Los ruegos a san Benito se volvieron carroña mientras se escuchaban en el templo. El santo, por más poderes que tuviera, no tenía manera de detener los horrores. Mientras el sacerdote alzaba la hostia, Hidalgo desencadenó a sus perros.
Las casas de Dios fueron saqueadas. Los cálices se llenaron de chínguere y pulque, los vestidos de las vírgenes y las santas se convirtieron en los ropajes de las chimiscoleras que pecaban mientras se zurraban de risa, y muchos retablos alimentaron las hogueras que aluzaban sus bailes lúbricos y grotescos. Si la catedral no se había rendido, ningún templo merecía ser respetado.
Antes de que se terminara la misa, uno de mis hombres me susurró lo que estaba pasando.
Una palabra bastaba para que arremetieran en contra de la leperada.
Me levanté y caminé hacia la puerta.
Ahí me esperaba el Torero.
—No se preocupe, mi capitán —me dijo—, lo que pasa tiene la bendición del patrón.
Aunque tenía la sangre caliente me regresé a mi lugar.
En el preciso instante en que la misa se terminó, me largué de la catedral con la deshonra a cuestas. Todas nuestras promesas fueron en vano. Para no variar nos habíamos pasado el octavo mandamiento por el puente más chaparro. Cada una de sus palabras estaba embarrada con la mierda del cura.
El ruido de los cascos de mi caballo sonaba como los martillazos del Diablo. El silencio lo volvía más recio y las chispas de las herraduras brotaban sin que fuera a toda carrera. Mi camino no tenía rumbo y terminó llevándome a casa de Mariano Michelena para encontrarme con el pasado.
El abandono se miraba en las paredes y los balcones desvencijados. Las telarañas eran las dueñas de los ventanales y las marcas de las patas de las ratas mostraban a las dueñas del lugar. Desde hacía meses, la basura se amontonaba en la entrada y nadie salía a barrerla. La dejadez de la casa era el recuerdo de mi primer fracaso.
Ahí, en las tertulias que organizaba Michelena, todo comenzó antes de que el nombre del cura nos pasara por la cabeza. En esos días, ni sombra llegaba. Esa vez a nada estuvimos de levantarnos en armas. Si lo hubiéramos logrado, todo sería distinto: los criollos estarían de nuestro lado y los soldados se hubieran acercado para jugarse la vida. Nuestra insurrección no sería una turba sanguinaria, sino un asunto de militares y caballeros, de gente de bien que lograría que nos tocara lo que por derecho nos correspondía. Los americanos podíamos mandar en América y ser leales al rey que estaba en manos del corso. El pleito sólo era en contra de los fuereños y las leyes que nos ninguneaban.

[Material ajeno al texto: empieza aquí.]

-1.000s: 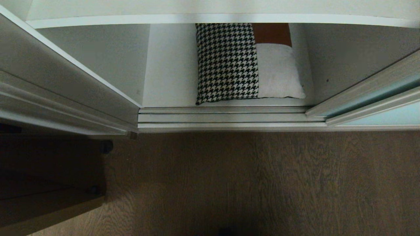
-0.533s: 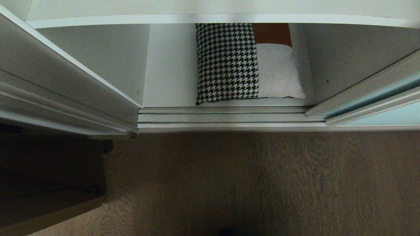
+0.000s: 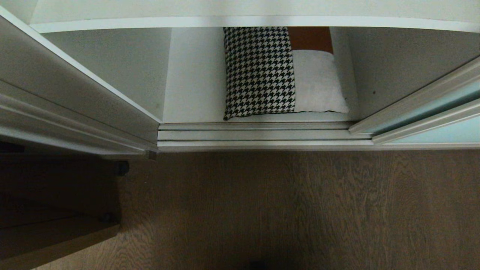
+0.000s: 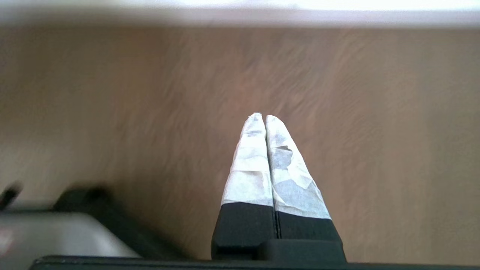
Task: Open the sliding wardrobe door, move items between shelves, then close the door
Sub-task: Close the door
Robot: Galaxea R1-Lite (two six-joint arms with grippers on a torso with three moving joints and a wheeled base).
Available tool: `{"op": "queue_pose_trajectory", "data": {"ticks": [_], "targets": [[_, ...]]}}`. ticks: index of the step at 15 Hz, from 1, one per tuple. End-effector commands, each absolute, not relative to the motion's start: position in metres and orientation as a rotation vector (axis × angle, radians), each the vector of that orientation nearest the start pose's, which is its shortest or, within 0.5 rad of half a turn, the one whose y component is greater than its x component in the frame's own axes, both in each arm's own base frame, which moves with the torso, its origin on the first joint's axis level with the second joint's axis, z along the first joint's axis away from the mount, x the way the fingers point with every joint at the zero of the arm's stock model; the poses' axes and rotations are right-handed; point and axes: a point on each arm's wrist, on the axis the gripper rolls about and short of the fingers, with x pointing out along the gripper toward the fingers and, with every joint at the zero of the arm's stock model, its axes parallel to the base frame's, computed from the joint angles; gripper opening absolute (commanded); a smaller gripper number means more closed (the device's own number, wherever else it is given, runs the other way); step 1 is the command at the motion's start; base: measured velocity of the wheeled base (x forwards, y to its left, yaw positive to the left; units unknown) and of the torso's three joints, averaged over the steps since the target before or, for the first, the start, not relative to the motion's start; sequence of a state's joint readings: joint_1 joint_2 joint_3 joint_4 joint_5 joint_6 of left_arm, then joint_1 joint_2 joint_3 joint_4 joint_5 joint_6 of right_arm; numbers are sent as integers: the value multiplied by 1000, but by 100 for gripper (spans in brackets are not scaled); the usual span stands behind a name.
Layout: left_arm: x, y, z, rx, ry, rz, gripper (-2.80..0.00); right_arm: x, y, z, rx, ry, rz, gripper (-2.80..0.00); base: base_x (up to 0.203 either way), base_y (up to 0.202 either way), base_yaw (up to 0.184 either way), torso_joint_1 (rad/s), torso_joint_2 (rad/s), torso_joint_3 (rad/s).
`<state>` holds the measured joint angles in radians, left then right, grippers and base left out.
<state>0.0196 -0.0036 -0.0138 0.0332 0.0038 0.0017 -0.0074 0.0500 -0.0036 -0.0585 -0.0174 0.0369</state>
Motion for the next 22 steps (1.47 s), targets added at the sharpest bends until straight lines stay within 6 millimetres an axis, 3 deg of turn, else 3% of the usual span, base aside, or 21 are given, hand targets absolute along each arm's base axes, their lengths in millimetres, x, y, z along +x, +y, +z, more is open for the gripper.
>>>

A mí me da igual que ustedes quieran negarlo. No hay manera de tapar al sol con un dedo: ninguno de los que conspirábamos con Michelena era un loco; las ideas afrancesadas no nos nublaban las entendederas ni nos hacían perder el tiempo con los libros que a nada llevaban y todo lo enredaban. Nuestros reclamos eran justos y no necesitaban los pliegos que le hicieron perder la razón a Hidalgo. Pero, ahora que lo pienso, es posible que todo empezara antes de que nos reuniéramos en casa de don Mariano.
Los chirridos de las cigarras que alebrestaban las almas se iniciaron cuando nos acantonaron cerca de Veracruz. Ahí teníamos que estar, listos para enfrentar a los franceses que pronto desembarcarían para apoderarse del Reino.